A possible solution is to use DNS round-robin load balancing. However, this approach is not reliable as it leaves failover the client-side application.
A more robust and reliable solution is to use systems that allow for flexible IP address remapping, such as floating IPs. On demand IP address remapping eliminates the propagation and caching issues inherent in DNS changes by providing a static IP address that can be easily remapped when needed. The domain name can remain associated with the same IP address, while the IP address itself is moved between servers.
This is how a highly available infrastructure using Floating IPs looks like:
What System Components Are Required for High Availability?
There are several components that must be carefully taken into consideration for implementing high availability in practice. Much more than a software implementation, high availability depends on factors such as:
- Environment: if all your servers are located in the same geographical area, an environmental condition such as an earthquake or flooding could take your whole system down. Having redundant servers in different datacenters and geographical areas will increase reliability.
- Hardware: highly available servers should be resilient to power outages and hardware failures, including hard disks and network interfaces.
- Software: the whole software stack, including the operating system and the application itself, must be prepared for handling unexpected failure that could potentially require a system restart, for instance.
- Data: data loss and inconsistency can be caused by several factors, and it’s not restricted to hard disk failures.
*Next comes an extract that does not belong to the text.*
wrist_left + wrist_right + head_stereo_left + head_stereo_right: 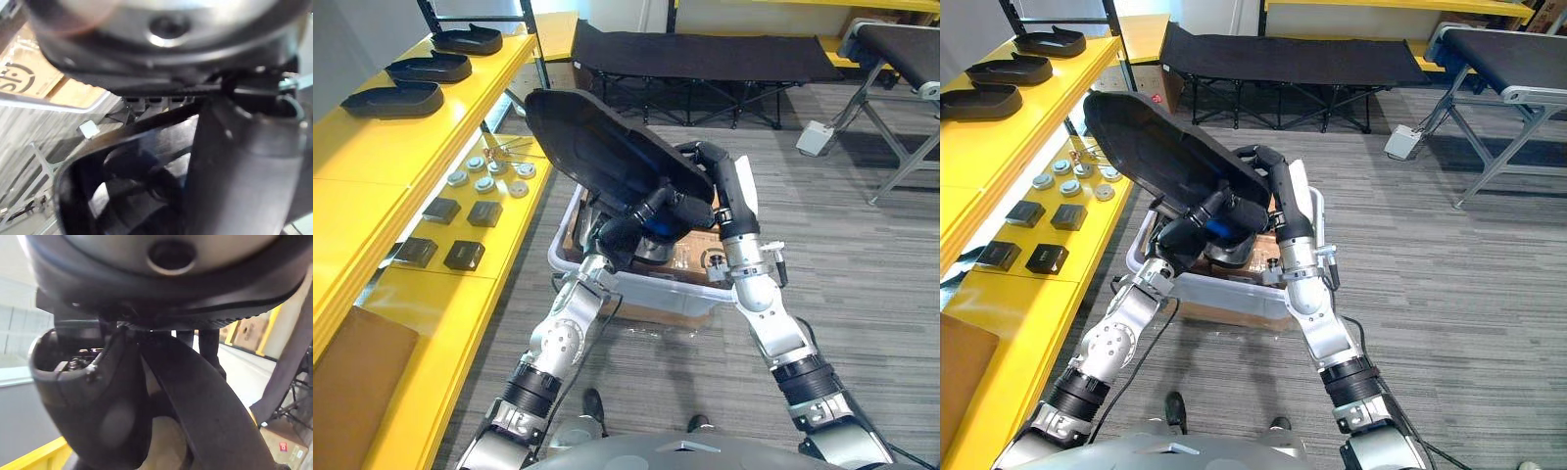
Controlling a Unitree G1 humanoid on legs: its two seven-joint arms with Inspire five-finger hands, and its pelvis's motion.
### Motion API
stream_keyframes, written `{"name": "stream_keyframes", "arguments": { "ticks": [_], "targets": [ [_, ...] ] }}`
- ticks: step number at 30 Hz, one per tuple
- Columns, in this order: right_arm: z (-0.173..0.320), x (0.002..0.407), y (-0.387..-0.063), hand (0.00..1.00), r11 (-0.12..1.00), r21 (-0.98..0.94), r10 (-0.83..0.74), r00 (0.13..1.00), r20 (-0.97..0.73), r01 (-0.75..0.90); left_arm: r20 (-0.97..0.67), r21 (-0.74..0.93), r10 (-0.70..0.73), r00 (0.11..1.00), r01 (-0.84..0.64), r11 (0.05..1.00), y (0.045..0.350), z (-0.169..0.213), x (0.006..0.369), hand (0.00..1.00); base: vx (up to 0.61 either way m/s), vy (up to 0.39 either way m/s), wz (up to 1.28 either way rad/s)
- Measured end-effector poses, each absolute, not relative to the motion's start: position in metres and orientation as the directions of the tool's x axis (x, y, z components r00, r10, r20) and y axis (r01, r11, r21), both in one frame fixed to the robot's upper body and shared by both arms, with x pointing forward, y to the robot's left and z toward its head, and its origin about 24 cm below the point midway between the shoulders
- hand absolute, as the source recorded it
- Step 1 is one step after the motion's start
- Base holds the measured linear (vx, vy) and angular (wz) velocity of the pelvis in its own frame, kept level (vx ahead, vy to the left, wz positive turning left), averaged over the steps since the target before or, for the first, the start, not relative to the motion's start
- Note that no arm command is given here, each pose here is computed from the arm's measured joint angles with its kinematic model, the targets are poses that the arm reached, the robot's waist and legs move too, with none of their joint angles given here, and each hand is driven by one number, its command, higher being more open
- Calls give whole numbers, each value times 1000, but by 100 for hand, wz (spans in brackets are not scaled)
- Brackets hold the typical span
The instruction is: Walk over and take three plastic housings, then place them on the shelf
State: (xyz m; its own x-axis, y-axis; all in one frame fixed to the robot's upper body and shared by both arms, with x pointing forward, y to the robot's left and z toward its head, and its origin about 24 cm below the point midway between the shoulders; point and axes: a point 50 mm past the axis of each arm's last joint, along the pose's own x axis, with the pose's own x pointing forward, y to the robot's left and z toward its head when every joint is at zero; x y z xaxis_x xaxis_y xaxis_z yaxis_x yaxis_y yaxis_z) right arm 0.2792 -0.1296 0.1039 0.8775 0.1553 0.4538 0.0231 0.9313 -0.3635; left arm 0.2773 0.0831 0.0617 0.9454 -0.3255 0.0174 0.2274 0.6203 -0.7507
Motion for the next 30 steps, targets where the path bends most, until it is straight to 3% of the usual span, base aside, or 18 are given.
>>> {"name": "stream_keyframes", "arguments": {
  "ticks": [4, 5, 14, 23, 24, 30],
  "targets": [
    [89, 274, -123, 0, 942, -336, 161, 900, 406, -17, 7, -756, -278, 961, 187, 628, 86, 62, 278, 100, -9, 36, 6],
    [84, 272, -121, 0, 949, -314, 160, 908, 388, -33, 10, -764, -267, 964, 180, 619, 86, 62, 278, 0, 0, 0, 0],
    [67, 261, -110, 0, 957, -276, 184, 923, 338, -89, 13, -808, -173, 985, 112, 578, 98, 55, 272, 0, -1, 4, 0],
    [53, 252, -104, 0, 964, -251, 166, 937, 306, -88, -16, -780, -150, 989, 82, 620, 102, 45, 267, 0, 13, 5, 1],
    [52, 250, -103, 100, 965, -248, 162, 938, 306, -86, -13, -771, -148, 989, 84, 631, 102, 45, 267, 0, 0, 0, 0],
    [46, 239, -96, 100, 965, -235, 186, 933, 308, -115, -4, -726, -149, 989, 100, 681, 102, 46, 267, 0, 0, 0, 0]
  ]
}}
Highly available systems must account for data safety in the event of a failure.
- Network: unplanned network outages represent another possible point of failure for highly available systems. It is important that a redundant network strategy is in place for possible failures.
What Software Can Be Used to Configure High Availability?
Each layer of a highly available system will have different needs in terms of software and configuration. However, at the application level, load balancers represent an essential piece of software for creating any high availability setup.
Moving up in the system stack, it is important to implement a reliable redundant solution for your application entry point, normally the load balancer. To remove this single point of failure, as mentioned before, we need to implement a cluster of load balancers behind a Floating IP. Corosync and Pacemaker are popular choices for creating such a setup, on both Ubuntu and CentOS servers.
High availability is an important subset of reliability engineering, focused towards assuring that a system or component has a high level of operational performance in a given period of time. At a first glance, its implementation might seem quite complex; however, it can bring tremendous benefits for systems that require increased reliability.